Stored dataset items
######
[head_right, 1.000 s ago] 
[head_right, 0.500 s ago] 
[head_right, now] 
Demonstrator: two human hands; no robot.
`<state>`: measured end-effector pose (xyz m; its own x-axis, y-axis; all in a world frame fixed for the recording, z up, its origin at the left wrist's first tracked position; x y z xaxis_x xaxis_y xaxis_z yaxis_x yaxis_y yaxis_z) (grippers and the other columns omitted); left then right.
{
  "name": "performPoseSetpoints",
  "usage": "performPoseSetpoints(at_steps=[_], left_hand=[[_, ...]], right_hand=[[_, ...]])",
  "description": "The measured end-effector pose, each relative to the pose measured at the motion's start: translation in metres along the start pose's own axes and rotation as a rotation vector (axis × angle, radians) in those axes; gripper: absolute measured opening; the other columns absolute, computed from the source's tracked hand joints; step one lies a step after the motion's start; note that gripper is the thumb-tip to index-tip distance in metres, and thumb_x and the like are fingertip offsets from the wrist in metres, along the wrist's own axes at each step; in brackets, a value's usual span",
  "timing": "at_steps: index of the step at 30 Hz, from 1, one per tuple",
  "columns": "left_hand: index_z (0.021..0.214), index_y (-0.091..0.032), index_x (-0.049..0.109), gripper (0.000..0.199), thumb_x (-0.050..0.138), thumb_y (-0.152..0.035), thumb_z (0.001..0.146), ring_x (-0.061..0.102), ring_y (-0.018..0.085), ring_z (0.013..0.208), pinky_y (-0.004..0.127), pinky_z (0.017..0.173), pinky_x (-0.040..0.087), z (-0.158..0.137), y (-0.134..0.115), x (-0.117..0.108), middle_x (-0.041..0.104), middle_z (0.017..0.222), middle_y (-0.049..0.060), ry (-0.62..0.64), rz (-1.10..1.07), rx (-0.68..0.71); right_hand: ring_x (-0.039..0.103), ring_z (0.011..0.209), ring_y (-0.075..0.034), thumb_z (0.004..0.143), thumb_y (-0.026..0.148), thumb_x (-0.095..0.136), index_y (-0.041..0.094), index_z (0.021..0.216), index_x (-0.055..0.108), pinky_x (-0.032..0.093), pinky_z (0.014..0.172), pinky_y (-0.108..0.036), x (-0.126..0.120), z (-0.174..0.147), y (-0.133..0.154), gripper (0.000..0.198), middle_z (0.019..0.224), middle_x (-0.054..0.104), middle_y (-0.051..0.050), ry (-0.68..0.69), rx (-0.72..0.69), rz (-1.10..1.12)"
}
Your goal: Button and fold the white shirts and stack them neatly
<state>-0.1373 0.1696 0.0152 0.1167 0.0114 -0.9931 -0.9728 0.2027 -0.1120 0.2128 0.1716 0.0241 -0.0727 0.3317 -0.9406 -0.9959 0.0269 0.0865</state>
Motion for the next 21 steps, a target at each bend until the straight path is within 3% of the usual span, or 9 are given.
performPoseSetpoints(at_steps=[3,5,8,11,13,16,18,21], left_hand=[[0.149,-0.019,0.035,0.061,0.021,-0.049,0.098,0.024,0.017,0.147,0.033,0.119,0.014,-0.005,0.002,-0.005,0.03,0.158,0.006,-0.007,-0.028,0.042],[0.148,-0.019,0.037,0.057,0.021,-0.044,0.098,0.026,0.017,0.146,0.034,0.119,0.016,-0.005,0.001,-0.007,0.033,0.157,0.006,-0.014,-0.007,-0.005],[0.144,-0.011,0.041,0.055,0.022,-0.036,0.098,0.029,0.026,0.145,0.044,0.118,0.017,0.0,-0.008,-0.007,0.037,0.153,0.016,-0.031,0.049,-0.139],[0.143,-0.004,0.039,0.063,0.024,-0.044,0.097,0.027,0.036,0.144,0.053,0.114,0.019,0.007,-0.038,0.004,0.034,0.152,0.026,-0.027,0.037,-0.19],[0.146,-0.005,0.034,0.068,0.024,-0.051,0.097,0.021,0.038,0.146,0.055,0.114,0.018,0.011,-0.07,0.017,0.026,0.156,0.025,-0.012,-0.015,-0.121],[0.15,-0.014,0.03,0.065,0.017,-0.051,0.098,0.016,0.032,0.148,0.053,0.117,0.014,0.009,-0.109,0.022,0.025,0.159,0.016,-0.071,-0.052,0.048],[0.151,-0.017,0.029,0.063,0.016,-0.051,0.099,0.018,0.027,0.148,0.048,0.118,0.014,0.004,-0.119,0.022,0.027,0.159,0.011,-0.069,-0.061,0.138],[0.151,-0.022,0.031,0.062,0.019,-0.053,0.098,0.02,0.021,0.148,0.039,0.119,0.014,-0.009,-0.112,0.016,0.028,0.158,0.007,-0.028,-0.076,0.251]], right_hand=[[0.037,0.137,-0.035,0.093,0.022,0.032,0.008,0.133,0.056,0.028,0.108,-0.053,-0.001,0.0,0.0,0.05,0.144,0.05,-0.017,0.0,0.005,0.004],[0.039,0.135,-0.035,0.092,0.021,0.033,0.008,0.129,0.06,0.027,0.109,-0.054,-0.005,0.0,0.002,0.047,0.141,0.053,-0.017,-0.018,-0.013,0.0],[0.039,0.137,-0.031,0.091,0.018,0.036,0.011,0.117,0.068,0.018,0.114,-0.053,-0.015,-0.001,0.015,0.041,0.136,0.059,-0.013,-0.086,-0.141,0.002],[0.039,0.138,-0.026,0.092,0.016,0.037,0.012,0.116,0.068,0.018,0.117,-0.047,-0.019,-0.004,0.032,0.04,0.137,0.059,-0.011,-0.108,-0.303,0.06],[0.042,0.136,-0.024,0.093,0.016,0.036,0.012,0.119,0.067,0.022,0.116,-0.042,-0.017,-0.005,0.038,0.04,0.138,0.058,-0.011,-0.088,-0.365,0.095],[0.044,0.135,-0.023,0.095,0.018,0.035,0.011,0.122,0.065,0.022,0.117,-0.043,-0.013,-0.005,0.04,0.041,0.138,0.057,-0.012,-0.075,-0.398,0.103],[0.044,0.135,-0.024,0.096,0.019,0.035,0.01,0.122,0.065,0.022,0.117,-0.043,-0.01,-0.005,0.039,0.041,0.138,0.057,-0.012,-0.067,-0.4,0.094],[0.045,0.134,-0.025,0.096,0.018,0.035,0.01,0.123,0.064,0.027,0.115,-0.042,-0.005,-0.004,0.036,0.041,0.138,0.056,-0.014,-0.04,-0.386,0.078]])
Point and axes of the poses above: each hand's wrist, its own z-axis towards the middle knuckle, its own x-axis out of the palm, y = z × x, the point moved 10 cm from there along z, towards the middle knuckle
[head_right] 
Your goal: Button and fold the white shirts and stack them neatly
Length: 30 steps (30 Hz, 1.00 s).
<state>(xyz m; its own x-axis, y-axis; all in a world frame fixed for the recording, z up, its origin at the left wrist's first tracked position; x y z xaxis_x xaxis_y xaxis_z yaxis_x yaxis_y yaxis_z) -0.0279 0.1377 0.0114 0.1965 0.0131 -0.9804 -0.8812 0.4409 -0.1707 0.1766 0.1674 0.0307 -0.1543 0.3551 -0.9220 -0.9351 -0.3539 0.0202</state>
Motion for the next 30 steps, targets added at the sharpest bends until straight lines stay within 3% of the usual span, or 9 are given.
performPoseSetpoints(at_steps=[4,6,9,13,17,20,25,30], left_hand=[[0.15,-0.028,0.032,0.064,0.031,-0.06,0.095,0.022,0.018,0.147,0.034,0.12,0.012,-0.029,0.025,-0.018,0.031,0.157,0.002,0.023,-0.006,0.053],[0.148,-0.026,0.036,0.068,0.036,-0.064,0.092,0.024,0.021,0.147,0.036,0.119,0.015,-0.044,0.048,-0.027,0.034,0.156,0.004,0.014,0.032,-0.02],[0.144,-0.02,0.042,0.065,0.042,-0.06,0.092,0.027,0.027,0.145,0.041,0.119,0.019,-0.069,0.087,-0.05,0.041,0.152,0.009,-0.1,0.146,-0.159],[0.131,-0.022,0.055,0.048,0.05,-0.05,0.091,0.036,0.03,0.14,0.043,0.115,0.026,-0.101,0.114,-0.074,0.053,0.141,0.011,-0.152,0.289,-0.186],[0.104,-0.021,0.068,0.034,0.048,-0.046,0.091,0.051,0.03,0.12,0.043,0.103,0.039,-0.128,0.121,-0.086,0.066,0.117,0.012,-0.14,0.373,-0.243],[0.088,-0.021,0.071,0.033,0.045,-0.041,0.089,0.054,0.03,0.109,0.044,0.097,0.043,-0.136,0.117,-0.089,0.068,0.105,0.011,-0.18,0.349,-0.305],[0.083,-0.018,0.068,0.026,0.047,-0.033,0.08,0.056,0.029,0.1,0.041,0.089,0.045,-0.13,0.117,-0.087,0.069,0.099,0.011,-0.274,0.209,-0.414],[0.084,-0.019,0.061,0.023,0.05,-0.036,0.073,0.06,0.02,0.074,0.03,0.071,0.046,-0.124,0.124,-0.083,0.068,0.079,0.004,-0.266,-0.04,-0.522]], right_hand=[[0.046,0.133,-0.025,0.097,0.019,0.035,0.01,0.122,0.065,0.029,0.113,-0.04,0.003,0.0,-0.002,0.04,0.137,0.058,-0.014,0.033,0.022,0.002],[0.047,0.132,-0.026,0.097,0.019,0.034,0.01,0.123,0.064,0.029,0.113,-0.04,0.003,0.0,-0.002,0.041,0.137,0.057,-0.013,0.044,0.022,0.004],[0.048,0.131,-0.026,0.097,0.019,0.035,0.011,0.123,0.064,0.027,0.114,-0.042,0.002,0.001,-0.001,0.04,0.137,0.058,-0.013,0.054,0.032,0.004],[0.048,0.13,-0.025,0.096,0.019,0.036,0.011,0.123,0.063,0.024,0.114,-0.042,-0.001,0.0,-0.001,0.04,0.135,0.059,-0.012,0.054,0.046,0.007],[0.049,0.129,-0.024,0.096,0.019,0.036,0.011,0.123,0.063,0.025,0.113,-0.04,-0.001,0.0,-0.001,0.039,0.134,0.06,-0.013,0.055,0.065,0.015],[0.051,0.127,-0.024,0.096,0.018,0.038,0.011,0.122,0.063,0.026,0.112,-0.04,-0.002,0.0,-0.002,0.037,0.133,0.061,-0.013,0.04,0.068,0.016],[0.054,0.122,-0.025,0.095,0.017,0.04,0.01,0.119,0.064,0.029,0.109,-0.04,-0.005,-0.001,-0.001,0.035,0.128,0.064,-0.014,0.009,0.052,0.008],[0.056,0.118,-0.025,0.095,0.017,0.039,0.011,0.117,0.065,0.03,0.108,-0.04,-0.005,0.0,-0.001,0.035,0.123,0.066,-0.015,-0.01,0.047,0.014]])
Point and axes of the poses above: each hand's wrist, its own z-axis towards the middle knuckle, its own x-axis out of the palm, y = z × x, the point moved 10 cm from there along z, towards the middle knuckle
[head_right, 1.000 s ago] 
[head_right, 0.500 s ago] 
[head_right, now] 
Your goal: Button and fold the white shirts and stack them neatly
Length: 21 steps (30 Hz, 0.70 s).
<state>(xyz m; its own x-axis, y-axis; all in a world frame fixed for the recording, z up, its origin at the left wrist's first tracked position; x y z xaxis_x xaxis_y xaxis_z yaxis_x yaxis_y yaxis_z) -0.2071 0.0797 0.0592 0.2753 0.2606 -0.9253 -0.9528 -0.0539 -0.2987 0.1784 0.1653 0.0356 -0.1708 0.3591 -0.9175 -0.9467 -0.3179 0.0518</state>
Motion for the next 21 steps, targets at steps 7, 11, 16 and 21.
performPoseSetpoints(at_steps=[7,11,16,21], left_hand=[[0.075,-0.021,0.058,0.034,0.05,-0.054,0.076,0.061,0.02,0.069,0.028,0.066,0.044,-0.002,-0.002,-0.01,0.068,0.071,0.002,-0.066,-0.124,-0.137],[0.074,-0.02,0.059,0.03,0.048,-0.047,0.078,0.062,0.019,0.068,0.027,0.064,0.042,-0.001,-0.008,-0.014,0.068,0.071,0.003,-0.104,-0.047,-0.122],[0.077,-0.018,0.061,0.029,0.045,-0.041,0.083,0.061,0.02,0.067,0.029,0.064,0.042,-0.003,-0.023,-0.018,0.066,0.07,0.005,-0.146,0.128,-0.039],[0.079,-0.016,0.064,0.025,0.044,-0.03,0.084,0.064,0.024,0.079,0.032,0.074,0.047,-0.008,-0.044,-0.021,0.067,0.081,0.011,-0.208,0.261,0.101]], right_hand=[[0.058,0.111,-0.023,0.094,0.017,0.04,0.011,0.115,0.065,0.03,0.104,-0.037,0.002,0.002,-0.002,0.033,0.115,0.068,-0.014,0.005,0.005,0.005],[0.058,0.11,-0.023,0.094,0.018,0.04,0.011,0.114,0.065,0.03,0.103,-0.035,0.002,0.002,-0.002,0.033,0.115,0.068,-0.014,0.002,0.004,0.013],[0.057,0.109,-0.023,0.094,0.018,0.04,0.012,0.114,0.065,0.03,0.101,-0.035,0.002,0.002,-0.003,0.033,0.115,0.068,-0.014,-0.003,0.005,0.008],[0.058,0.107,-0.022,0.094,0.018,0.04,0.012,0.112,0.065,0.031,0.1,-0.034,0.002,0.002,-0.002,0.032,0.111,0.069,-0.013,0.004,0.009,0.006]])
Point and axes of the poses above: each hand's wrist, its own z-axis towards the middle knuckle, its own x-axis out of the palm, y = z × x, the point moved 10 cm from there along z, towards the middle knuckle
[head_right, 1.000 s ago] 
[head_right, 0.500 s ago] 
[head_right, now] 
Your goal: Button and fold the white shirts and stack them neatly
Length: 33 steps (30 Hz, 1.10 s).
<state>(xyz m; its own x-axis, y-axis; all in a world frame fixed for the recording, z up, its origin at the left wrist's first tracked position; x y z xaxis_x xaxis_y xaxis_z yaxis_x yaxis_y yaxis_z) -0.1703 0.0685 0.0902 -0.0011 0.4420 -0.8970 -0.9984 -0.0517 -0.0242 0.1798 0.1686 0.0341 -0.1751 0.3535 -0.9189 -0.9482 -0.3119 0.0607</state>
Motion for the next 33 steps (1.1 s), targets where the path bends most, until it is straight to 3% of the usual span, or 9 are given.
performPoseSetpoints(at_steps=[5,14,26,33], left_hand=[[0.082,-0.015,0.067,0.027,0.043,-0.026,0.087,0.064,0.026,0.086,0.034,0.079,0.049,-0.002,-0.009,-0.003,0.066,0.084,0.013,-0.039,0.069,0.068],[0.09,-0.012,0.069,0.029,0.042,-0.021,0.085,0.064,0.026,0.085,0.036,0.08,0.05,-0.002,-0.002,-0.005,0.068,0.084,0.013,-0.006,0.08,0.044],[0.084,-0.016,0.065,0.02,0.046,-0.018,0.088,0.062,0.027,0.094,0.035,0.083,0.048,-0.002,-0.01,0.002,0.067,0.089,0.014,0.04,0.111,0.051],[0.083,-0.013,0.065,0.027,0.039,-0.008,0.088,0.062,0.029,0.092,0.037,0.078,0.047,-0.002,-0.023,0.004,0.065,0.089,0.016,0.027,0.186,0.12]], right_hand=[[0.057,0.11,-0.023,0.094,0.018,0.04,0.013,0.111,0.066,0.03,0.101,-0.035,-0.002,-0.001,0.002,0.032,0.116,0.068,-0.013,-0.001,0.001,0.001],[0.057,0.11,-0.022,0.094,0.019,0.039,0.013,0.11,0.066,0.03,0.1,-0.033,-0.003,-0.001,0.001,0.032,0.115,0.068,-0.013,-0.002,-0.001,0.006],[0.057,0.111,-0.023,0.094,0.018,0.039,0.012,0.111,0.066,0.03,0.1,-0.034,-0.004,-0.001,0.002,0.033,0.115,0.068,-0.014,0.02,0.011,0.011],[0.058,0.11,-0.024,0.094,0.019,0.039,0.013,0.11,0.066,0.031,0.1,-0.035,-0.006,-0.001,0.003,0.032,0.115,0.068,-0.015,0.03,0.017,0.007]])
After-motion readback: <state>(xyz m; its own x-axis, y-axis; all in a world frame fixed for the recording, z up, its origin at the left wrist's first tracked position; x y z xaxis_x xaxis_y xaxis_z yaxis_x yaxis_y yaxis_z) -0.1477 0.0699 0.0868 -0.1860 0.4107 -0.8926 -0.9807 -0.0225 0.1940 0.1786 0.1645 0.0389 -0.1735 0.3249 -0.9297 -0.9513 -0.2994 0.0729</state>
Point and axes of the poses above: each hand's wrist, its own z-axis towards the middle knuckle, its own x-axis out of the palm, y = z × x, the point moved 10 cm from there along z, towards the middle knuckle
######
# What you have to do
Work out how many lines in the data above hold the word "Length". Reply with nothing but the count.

# Task response
3